***** SUPPLIED INFORMATION
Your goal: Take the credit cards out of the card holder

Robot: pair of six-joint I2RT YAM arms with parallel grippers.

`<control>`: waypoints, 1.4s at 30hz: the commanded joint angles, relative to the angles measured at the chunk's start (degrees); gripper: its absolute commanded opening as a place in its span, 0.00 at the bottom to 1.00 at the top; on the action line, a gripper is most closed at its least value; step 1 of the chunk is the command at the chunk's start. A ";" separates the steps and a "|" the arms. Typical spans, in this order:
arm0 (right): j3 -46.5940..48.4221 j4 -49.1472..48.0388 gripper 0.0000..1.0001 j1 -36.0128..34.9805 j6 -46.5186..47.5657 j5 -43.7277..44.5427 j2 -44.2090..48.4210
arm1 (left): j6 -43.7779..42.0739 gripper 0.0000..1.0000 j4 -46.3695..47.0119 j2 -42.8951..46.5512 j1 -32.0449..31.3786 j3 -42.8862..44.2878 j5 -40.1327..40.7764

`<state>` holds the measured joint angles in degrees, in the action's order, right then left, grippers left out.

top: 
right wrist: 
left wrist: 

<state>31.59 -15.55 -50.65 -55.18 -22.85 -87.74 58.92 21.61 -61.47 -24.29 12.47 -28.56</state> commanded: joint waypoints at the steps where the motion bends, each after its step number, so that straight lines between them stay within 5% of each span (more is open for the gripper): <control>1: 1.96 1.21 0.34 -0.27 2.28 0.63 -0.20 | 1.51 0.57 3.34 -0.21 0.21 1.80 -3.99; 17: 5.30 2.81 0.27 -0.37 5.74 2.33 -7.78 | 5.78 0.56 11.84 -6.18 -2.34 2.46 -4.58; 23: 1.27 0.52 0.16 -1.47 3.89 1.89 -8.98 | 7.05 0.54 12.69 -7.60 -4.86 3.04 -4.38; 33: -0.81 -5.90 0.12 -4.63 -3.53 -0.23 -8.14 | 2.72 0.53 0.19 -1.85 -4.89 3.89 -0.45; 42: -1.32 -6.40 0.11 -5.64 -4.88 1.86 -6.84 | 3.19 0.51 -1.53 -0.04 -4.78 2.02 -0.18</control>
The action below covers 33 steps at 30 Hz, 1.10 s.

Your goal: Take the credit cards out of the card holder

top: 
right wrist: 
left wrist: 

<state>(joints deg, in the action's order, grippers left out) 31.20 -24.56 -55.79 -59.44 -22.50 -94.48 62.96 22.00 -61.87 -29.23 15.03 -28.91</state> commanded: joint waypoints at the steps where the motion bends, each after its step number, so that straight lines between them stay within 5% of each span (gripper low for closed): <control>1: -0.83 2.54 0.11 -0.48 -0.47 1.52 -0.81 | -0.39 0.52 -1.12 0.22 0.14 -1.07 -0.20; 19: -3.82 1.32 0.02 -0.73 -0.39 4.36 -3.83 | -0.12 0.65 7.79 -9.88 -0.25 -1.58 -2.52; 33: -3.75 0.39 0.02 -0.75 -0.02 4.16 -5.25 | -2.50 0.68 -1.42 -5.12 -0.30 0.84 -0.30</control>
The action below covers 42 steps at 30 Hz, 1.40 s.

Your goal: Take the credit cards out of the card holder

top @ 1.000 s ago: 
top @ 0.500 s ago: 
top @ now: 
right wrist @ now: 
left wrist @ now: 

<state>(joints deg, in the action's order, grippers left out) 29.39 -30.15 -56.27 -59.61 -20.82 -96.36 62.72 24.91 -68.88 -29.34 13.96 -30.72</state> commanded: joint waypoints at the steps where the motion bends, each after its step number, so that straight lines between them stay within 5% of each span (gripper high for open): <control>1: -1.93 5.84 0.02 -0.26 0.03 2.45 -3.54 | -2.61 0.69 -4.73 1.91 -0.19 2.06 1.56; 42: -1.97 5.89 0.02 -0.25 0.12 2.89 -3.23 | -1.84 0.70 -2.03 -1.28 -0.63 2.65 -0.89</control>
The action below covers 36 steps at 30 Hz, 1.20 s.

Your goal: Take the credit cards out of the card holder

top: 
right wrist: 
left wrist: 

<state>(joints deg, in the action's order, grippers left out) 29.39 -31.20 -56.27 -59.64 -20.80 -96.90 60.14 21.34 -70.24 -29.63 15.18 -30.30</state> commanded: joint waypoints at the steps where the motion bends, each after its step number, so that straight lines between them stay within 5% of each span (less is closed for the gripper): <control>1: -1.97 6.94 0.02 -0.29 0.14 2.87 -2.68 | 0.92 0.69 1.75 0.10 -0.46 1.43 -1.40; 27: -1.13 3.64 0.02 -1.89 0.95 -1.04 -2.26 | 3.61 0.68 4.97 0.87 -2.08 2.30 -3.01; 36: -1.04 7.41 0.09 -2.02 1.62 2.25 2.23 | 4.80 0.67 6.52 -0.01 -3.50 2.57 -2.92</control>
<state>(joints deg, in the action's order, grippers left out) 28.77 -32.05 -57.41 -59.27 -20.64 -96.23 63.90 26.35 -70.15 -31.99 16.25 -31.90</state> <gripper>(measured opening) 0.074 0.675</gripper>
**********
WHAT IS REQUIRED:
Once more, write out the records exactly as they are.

RESULT:
Your goal: Take the credit cards out of the card holder

Robot: pair of six-joint I2RT YAM arms with parallel grippers.

`<control>`: waypoints, 1.4s at 30hz: the commanded joint angles, relative to the angles measured at the chunk's start (degrees); gripper: its absolute commanded opening as a place in its span, 0.00 at the bottom to 1.00 at the top; on the action line, a gripper is most closed at its least value; step 1 of the chunk is the command at the chunk's start. A ";" separates the steps and a "|" the arms. Typical spans, in this order:
arm0 (right): j3 -46.5940..48.4221 j4 -49.1472..48.0388 gripper 0.0000..1.0001 j1 -36.0128..34.9805 j6 -46.5186..47.5657 j5 -43.7277..44.5427 j2 -44.2090..48.4210
arm1 (left): j6 -43.7779..42.0739 gripper 0.0000..1.0000 j4 -46.3695..47.0119 j2 -42.8951..46.5512 j1 -32.0449..31.3786 j3 -42.8862..44.2878 j5 -40.1327..40.7764

`<state>` holds the measured joint angles in degrees, in the action's order, right then left, grippers left out.

top: 
right wrist: 
left wrist: 

<state>31.59 -15.55 -50.65 -55.18 -22.85 -87.74 58.92 21.61 -61.47 -24.29 12.47 -28.56</state> commanded: joint waypoints at the steps where the motion bends, each after its step number, so that straight lines between them stay within 5% of each span (more is open for the gripper): <control>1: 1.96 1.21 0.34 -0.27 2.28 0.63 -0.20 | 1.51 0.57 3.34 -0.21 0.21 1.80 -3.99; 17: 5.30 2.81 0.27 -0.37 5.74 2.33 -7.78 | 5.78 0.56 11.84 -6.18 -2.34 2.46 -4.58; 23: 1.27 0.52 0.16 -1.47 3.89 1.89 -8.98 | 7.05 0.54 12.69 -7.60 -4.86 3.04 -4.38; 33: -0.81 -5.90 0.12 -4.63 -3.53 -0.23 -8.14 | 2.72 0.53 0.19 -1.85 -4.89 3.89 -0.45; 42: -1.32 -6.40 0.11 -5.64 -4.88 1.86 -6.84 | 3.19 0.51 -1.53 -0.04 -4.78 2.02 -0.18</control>
The action below covers 33 steps at 30 Hz, 1.10 s.

Your goal: Take the credit cards out of the card holder

top: 
right wrist: 
left wrist: 

<state>(joints deg, in the action's order, grippers left out) 31.20 -24.56 -55.79 -59.44 -22.50 -94.48 62.96 22.00 -61.87 -29.23 15.03 -28.91</state> commanded: joint waypoints at the steps where the motion bends, each after its step number, so that straight lines between them stay within 5% of each span (gripper low for closed): <control>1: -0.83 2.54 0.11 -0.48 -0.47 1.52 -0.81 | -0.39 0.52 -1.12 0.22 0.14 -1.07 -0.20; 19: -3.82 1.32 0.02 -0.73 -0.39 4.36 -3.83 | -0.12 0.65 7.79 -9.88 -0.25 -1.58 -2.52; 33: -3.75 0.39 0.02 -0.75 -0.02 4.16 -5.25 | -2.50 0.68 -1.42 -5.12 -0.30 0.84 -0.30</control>
The action below covers 42 steps at 30 Hz, 1.40 s.

Your goal: Take the credit cards out of the card holder

top @ 1.000 s ago: 
top @ 0.500 s ago: 
top @ now: 
right wrist @ now: 
left wrist @ now: 

<state>(joints deg, in the action's order, grippers left out) 29.39 -30.15 -56.27 -59.61 -20.82 -96.36 62.72 24.91 -68.88 -29.34 13.96 -30.72</state> commanded: joint waypoints at the steps where the motion bends, each after its step number, so that straight lines between them stay within 5% of each span (gripper high for open): <control>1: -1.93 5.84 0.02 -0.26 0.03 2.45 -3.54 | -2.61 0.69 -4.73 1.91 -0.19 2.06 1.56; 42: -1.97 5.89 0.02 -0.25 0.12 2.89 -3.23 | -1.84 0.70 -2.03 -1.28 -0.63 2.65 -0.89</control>
The action below covers 36 steps at 30 Hz, 1.20 s.

Your goal: Take the credit cards out of the card holder

top: 
right wrist: 
left wrist: 

<state>(joints deg, in the action's order, grippers left out) 29.39 -31.20 -56.27 -59.64 -20.80 -96.90 60.14 21.34 -70.24 -29.63 15.18 -30.30</state> commanded: joint waypoints at the steps where the motion bends, each after its step number, so that straight lines between them stay within 5% of each span (less is closed for the gripper): <control>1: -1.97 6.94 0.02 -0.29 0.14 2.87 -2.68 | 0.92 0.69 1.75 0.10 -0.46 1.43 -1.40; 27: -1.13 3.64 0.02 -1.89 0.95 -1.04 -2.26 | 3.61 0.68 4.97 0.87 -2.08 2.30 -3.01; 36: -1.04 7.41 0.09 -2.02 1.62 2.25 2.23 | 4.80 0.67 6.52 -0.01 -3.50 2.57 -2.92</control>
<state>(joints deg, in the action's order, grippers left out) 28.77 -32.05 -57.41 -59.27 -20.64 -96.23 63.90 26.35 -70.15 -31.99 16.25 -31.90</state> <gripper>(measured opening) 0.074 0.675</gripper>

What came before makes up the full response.